Lo psicologo Michael Yapko sostiene che “i racconti, in quanto strumenti di insegnamento, sono stati il principale mezzo di educazione e socializzazione di tutta la storia umana” (“Trancework: An introduction to the practice of clinical hypnosis”, 2003). Le storie ci insegnano ad affrontare le situazioni che con tutta probabilità incontreremo nel corso della nostra vita e a gestire nel miglior modo le sfide che ci si presentano davanti. Il messaggio che le fiabe mandano è che ognuno di noi si troverà di fronte ad eventi spiacevoli e dolorosi contro i quali dovrà lottare, ma soltanto chi non si tira indietro ma affronta le avversità, potrà uscirne vittorioso. Il bambino ha bisogno di ricevere, in forma simbolica, consigli e suggerimenti su come affrontare questi problemi, arrivando così alla maturità senza difficoltà; nella fiaba viene presentato un dilemma esistenziale, ma in modo chiaro e diretto, in modo tale da farlo cogliere più facilmente al bambino. In ogni fiaba è presente il bene ed il male e queste due dimensioni si incarnano in certi personaggi e nelle loro azioni. Bettelheim afferma che tendenzialmente, l'eroe diventa attraente agli occhi del bambino, il quale tende ad identificarsi con lui, instillando senso morale. Secondo l'autore, il processo di identificazione del bambino non avviene a seguito di una presa di posizione secondo chi è buono e chi no; piuttosto la domanda che il fanciullo si pone è: “Come chi voglio essere?” e, se il personaggio che sceglie è buono, allora anche lui desidererà essere buono. Le fiabe amorali, quelle che non presentano nessun dualismo bene-male, hanno la funzione di costruire il carattere del bambino; queste storie (come nel “Gatto con gli stivali” dove l'eroe si assicura il successo tramite la frode), gli danno la speranza che anche i più umili possono avere successo nella vita; l'obiettivo di queste fiabe, non è instillare il senso della morale, bensì di dare al bambino la fiducia di poter riuscire. La fiaba, dunque, orienta il fanciullo e lo guida nel futuro, aiutandolo a diventare più indipendente.

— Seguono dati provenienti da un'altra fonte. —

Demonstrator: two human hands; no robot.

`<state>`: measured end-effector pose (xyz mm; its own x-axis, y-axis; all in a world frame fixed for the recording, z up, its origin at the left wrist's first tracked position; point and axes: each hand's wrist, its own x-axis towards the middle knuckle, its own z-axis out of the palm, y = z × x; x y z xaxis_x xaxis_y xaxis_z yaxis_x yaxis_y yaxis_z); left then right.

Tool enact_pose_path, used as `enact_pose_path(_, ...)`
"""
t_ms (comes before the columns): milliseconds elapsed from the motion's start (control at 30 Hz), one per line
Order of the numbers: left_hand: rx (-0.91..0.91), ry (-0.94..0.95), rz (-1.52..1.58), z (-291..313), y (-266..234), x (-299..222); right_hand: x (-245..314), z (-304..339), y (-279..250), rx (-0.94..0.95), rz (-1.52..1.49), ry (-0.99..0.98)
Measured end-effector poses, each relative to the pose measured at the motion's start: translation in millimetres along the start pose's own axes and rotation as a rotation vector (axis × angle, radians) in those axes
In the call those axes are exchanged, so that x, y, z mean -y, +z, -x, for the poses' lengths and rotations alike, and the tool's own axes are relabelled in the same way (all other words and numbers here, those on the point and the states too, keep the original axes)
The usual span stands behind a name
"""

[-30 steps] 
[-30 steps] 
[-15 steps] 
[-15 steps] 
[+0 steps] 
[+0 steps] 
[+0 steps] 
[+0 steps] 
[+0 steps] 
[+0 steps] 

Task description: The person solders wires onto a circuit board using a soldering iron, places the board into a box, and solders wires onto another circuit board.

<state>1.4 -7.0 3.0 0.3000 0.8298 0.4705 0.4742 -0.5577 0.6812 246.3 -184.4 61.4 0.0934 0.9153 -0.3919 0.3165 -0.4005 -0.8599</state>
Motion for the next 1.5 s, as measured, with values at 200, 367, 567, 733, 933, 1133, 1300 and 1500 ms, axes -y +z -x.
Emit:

COME SI NARRA UNA STORIA TERAPEUTICA?
L'abilità di raccontare una storia, si acquisisce con impegno ed esperienza. È importante rendere divertente il racconto, seguire il nostro entusiasmo nella narrazione: in questo modo catturerai l'attenzione del bambino e manterrai un'atmosfera accattivante. È importante adattare la storia alle esigenze del bambino: bisogna comunicare messaggi che lo responsabilizzino e che facilitino il raggiungimento dell'obiettivo terapeutico. L'adattamento della storia deve avvenire anche in base all'età di riferimento: i bambini in età prescolare, è preferibile intrattenerli con i giocattoli, quelli della scuola primaria sono più sensibili alle storie che hanno come protagonisti gli animali, mentre in seguito, si preferisce parlare di eroi. La voce è forse lo strumento più importante per rendere una storia interessante: bisogna scegliere bene lo stile narrativo ed il ritmo, adattando la voce alle azioni che svolgono i personaggi, ma anche alle emozioni che provano. Una buona recitazione prevede anche il regolare il volume della voce a seconda di quello che si sta raccontando. In genere, le storie terapeutiche sono metafore perchè devono parlare al bambino in modo indiretto, immaginativo e devono dargli, in modo implicito, un aiuto nella risoluzione delle proprie difficoltà. Nella pratica clinica, potrei consigliare il manuale “Storie che guariscono” di Georges W. Burns, ed. Erikson, strumento che ritengo molto utile ai fini sopra citati.
Testi consultati:
“Fiabe”, Andersen, edizione Einaudi;
“Il mondo incantato”, Bruno Bettelheim, edizione Feltrinelli;
“Le fiabe dei fratelli Grimm”, Noel Daniel, edizione Taschen;
“Storie che guariscono”, Georges W. Burns, edizione Erikson.